Si spacca nella sete.
Precipita
la vita nostra.
Senza appello.
Gridi, dubbio, paura,
abbracci: tutto
è nel conto.
Ma trema,
domanda la nostra vita.
Muore.
Morendo domanda:
quale legge?
Una poesia de Il dubbio dei vincitori: il travaglio del vivere, il suo oscillare. In questo tremore del bisogno, qual è il criterio, quale ordine dispone delle nostre vite? La condizione umana è bisogno. Siamo incalzati, “percossi”, dalla sete di appagamento del bisogno. Il patimento dell’esperire umano, tutte le emozioni muovono dal bisogno. Gridi, paure, dubbi, ed abbracci: anche l’abbraccio, il contatto è esperienza di un bisogno, inappagato. La vita è bisogno, senza possibilità di appagarsi. “Precipita”: nei momenti in cui avvertiamo quest’impossibilità, “senza appello”, di soddisfare il bisogno, c’è crisi, è una ferita dalla quale non troviamo riparo. Fino all’ultimo la vita di ognuno di noi interroga l’ordine, pone la questione sul senso e l’adeguatezza del sistema di regole in cui la vita è stretta. L’intero testo della poesia parla di questo assillo.
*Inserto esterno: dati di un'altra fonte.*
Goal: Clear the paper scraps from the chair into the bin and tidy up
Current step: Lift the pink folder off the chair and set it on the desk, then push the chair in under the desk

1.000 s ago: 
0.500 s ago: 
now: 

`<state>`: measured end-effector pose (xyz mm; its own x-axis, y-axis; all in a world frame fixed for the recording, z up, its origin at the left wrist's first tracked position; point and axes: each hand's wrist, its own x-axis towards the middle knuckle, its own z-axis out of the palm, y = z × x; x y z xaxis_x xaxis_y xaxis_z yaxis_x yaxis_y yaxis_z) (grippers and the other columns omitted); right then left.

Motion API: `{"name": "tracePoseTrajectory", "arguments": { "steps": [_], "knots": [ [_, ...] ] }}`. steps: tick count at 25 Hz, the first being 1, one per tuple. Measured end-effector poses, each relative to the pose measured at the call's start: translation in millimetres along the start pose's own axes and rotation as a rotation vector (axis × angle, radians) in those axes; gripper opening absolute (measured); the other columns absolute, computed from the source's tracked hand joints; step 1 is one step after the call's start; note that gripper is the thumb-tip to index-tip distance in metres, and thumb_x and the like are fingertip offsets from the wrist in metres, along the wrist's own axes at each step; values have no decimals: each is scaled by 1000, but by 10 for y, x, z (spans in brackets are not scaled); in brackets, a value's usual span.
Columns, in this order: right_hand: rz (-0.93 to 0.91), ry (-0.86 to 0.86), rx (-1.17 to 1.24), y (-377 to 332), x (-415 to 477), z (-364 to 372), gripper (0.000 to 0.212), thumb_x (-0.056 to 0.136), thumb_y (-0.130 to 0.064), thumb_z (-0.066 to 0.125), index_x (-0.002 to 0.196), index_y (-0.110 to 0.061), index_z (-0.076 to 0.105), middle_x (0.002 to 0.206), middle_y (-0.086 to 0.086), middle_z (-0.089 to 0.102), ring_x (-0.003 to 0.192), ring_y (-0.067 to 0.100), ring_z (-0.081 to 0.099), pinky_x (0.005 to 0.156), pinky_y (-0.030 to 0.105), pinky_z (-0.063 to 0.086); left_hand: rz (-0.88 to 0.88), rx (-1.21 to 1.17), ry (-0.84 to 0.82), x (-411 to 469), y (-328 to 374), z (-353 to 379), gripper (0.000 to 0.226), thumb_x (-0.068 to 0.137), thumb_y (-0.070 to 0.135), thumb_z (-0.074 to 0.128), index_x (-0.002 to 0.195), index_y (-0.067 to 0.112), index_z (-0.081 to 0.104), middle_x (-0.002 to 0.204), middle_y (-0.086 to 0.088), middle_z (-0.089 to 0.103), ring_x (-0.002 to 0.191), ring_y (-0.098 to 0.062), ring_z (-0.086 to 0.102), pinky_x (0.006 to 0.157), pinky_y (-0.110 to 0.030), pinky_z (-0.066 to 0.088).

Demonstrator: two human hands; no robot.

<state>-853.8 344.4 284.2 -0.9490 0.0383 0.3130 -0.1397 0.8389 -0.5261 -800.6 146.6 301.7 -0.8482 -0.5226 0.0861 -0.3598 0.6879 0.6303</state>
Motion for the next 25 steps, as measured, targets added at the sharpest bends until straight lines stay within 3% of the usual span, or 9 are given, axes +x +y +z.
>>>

Non c’è risposta a questo continuo, arso, interrogarsi. E non ho trovato compiuta risposta nella politica. E’ così. In fondo, tutto questo libro di versi nasce da questo assillo, e ripropone quella domanda.
[…]
Forme sorsero
Attorno, al di sopra.
Le nominammo Stato. Insieme
Uniamo le mani.
Giuriamo.
Come se da sempre,
culla e prigione
fuori di noi esista.
“Attorno, al di sopra” dell’esistere umano si costruisce un ordine al quale si è dato nome di Stato. Legittimato e sorretto dal patto, l’atto del giuramento. “Culla e prigione” sono due volti di questo ordine, affiancati, come se questa prossimità tra loro fosse naturale. Ci accade ogni giorno di essere presi nelle maglie di una struttura artificiale. E questo sembra esserci “da sempre”. L’ordine ti prende e stringe fin dalla nascita, come se fosse un dato naturale appartenervi. “Stato” è il nome che diamo ad un insieme composito, forse per nulla ordinato e coerente, di regole, istituti, funzioni, dentro il quale svolgiamo le nostre vite. Non si dice, qui, se è accettato o respinto. Ma sorge la domanda: cos’è questo Stato? Cosa sono queste forme? Perché queste e non altre?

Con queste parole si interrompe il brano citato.